_Provided data_:
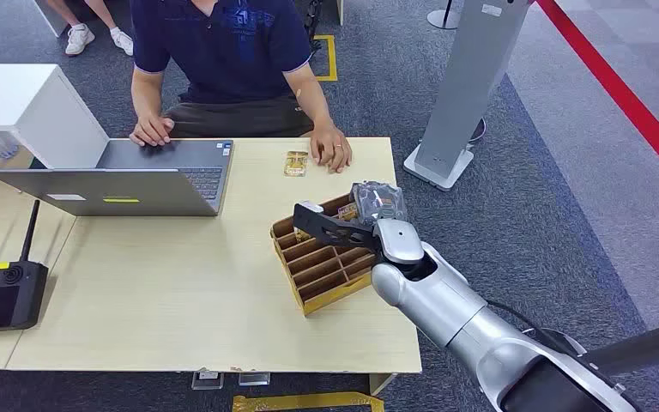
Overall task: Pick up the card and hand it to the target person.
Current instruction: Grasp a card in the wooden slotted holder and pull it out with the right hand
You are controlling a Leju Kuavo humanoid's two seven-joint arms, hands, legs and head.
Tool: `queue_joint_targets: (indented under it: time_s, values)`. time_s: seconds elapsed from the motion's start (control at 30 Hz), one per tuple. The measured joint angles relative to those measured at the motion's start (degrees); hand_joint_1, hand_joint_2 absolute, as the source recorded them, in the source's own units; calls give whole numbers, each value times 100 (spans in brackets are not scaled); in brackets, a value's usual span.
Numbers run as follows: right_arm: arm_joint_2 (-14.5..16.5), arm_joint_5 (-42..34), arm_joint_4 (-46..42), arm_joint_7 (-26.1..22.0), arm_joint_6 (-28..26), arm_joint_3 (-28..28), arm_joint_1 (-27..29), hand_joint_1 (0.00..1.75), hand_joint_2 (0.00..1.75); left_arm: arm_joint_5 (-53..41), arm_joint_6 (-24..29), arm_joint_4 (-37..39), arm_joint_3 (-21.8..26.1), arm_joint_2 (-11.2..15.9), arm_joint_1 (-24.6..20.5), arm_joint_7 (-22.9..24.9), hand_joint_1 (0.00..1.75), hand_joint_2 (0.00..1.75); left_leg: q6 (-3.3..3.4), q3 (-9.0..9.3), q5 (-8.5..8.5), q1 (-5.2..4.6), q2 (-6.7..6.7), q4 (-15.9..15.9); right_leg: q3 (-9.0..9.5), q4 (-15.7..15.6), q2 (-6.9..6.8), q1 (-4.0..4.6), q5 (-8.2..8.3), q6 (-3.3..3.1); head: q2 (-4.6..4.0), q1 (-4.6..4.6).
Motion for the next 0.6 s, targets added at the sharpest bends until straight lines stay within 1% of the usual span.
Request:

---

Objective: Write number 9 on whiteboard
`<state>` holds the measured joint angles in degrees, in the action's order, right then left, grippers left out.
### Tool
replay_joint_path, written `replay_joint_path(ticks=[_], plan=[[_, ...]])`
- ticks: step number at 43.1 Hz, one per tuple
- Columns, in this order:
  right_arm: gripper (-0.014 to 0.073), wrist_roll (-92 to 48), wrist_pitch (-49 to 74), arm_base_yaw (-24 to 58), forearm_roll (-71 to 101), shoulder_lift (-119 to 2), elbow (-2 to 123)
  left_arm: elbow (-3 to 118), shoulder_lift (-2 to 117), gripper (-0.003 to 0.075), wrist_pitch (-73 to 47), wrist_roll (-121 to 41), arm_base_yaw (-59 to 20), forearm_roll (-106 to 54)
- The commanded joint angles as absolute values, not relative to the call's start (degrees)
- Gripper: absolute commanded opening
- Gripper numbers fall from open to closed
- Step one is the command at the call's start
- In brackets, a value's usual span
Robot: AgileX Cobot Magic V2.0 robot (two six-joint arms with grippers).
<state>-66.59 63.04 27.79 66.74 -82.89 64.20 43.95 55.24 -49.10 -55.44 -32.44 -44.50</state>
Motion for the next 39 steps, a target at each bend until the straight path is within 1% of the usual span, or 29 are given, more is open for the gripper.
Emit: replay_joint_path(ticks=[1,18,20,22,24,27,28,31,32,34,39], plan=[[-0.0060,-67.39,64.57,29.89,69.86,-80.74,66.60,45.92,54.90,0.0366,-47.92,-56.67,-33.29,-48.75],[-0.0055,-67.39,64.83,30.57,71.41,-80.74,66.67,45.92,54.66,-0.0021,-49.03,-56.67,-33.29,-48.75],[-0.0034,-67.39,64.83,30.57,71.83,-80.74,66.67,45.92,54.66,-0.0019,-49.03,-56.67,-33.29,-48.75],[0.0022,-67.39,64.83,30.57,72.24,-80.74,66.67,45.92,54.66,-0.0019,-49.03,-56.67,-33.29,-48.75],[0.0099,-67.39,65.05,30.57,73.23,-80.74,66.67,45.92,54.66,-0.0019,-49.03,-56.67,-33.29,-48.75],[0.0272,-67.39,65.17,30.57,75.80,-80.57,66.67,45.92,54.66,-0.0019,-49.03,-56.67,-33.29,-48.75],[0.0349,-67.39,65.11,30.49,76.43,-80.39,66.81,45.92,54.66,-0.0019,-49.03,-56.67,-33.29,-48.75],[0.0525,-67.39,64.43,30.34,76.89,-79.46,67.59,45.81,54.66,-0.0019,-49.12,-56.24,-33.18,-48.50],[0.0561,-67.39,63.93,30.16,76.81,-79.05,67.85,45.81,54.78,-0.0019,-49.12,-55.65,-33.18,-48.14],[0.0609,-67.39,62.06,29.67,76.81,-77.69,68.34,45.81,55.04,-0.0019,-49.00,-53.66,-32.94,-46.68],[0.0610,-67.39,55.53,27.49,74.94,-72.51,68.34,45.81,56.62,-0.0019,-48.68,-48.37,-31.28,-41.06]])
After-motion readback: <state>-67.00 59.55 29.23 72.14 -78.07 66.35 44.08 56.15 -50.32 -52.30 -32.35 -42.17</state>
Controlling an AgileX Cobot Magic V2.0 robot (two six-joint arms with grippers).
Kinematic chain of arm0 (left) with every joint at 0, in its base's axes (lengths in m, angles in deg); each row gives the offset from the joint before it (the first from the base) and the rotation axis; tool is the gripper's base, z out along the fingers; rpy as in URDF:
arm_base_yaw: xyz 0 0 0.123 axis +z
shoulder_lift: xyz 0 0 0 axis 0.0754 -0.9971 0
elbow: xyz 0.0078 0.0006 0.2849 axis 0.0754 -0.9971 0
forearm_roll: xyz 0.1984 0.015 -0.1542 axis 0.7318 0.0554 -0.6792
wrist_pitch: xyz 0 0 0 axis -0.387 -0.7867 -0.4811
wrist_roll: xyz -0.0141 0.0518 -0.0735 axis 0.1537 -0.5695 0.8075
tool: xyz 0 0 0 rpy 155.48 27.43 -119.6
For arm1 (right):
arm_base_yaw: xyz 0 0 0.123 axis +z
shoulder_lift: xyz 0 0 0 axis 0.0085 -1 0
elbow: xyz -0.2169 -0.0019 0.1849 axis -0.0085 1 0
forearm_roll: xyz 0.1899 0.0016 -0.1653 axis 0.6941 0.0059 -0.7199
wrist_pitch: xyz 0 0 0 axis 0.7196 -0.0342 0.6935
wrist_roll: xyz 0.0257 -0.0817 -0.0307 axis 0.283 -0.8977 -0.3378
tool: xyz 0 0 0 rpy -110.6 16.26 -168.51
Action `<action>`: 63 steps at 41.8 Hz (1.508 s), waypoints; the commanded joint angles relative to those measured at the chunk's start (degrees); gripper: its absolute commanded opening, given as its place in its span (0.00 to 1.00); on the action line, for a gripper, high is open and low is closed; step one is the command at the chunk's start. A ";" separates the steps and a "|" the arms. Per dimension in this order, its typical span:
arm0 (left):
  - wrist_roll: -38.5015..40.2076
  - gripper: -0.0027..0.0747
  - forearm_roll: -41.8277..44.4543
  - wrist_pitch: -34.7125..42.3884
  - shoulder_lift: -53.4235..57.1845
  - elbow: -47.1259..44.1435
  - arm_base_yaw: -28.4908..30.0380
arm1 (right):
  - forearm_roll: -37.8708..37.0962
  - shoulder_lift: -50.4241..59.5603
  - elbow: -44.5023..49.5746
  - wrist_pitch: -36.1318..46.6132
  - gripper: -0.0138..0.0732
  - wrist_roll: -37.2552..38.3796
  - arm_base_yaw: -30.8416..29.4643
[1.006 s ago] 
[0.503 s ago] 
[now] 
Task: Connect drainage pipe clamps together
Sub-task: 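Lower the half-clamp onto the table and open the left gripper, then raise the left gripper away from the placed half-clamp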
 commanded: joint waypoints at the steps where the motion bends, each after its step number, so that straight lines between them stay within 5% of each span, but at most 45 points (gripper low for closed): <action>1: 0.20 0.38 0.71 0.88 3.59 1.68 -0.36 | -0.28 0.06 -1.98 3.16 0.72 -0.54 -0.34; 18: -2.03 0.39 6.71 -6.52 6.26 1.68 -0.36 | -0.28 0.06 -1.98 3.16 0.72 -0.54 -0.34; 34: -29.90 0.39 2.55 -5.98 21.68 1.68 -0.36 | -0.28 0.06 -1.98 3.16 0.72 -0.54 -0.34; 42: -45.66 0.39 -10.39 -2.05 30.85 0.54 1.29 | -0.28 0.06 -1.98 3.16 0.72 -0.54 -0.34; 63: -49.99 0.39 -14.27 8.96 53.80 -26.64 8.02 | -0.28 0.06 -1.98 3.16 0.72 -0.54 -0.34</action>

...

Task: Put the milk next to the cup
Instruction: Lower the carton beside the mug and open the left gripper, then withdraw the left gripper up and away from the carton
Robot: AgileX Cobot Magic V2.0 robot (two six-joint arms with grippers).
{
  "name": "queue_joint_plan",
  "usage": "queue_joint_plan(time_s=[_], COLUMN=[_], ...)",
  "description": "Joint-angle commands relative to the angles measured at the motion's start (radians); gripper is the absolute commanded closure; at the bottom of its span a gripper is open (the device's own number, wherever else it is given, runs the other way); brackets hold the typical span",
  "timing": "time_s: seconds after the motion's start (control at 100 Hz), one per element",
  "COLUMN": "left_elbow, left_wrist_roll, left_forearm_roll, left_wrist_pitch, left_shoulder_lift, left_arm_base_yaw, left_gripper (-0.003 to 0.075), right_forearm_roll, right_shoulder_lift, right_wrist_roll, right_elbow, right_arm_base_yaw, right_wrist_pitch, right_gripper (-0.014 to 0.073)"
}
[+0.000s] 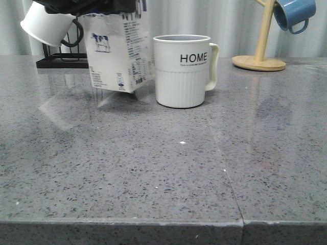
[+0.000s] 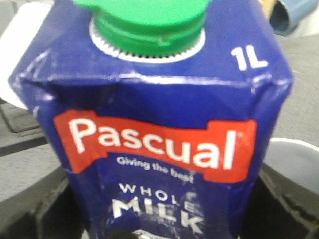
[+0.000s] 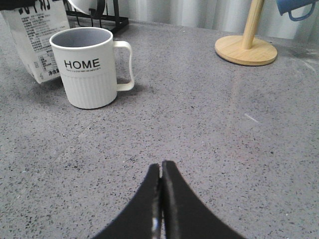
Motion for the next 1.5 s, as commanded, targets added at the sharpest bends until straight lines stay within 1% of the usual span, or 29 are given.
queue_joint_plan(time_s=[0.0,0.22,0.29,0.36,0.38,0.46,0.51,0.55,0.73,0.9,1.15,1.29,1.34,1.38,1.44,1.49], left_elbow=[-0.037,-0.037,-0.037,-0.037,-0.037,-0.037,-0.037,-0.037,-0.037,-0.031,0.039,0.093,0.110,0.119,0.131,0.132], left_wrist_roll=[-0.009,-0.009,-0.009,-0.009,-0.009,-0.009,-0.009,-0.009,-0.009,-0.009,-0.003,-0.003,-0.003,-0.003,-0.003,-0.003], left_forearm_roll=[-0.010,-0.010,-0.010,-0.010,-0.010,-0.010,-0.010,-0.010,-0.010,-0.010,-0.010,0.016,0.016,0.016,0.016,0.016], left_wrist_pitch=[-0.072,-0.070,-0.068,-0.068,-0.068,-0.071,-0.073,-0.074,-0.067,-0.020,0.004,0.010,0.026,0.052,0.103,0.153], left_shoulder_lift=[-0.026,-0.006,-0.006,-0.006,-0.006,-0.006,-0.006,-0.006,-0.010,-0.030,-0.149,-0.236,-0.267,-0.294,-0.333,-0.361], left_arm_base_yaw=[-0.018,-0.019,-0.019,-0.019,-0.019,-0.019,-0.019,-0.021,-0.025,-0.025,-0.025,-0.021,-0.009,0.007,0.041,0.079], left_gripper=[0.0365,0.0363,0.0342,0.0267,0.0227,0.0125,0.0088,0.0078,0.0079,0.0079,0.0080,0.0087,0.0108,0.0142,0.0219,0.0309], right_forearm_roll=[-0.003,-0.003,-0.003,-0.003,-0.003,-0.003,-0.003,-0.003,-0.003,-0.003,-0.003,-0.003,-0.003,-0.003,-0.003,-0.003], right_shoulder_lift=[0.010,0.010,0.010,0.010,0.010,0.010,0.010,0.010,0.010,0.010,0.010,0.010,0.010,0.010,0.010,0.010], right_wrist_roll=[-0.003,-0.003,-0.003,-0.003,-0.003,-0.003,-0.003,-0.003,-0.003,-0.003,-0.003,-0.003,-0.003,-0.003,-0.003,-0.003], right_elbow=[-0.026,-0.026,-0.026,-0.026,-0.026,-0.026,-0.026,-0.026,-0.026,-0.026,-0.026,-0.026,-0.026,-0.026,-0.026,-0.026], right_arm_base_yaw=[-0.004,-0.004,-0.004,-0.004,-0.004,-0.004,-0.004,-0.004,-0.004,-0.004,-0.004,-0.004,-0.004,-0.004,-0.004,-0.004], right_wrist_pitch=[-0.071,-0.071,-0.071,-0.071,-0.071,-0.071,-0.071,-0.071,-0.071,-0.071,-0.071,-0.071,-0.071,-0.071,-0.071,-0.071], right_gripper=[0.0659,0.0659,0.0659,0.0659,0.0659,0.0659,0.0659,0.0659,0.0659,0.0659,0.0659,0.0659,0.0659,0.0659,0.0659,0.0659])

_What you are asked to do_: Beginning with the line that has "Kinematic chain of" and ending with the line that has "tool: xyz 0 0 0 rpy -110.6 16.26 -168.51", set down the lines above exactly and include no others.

_Solution to this exercise_:
Kinematic chain of arm0 (left) with every joint at 0, in its base's axes (lengths in m, angles in deg); each row gives the offset from the joint before it (the first from the base) and the rotation axis; tool is the gripper's base, z out along the fingers; rpy as in URDF:
arm_base_yaw: xyz 0 0 0.123 axis +z
shoulder_lift: xyz 0 0 0 axis 0.0754 -0.9971 0
elbow: xyz 0.0078 0.0006 0.2849 axis 0.0754 -0.9971 0
forearm_roll: xyz 0.1984 0.015 -0.1542 axis 0.7318 0.0554 -0.6792
wrist_pitch: xyz 0 0 0 axis -0.387 -0.7867 -0.4811
wrist_roll: xyz -0.0141 0.0518 -0.0735 axis 0.1537 -0.5695 0.8075
tool: xyz 0 0 0 rpy 155.48 27.43 -119.6
For arm1 (right):
arm_base_yaw: xyz 0 0 0.123 axis +z
shoulder_lift: xyz 0 0 0 axis 0.0085 -1 0
elbow: xyz -0.2169 -0.0019 0.1849 axis -0.0085 1 0
forearm_roll: xyz 0.1899 0.0016 -0.1653 axis 0.6941 0.0059 -0.7199
wrist_pitch: xyz 0 0 0 axis 0.7196 -0.0342 0.6935
wrist_roll: xyz 0.0257 -0.0817 -0.0307 axis 0.283 -0.8977 -0.3378
tool: xyz 0 0 0 rpy -110.6 16.26 -168.51

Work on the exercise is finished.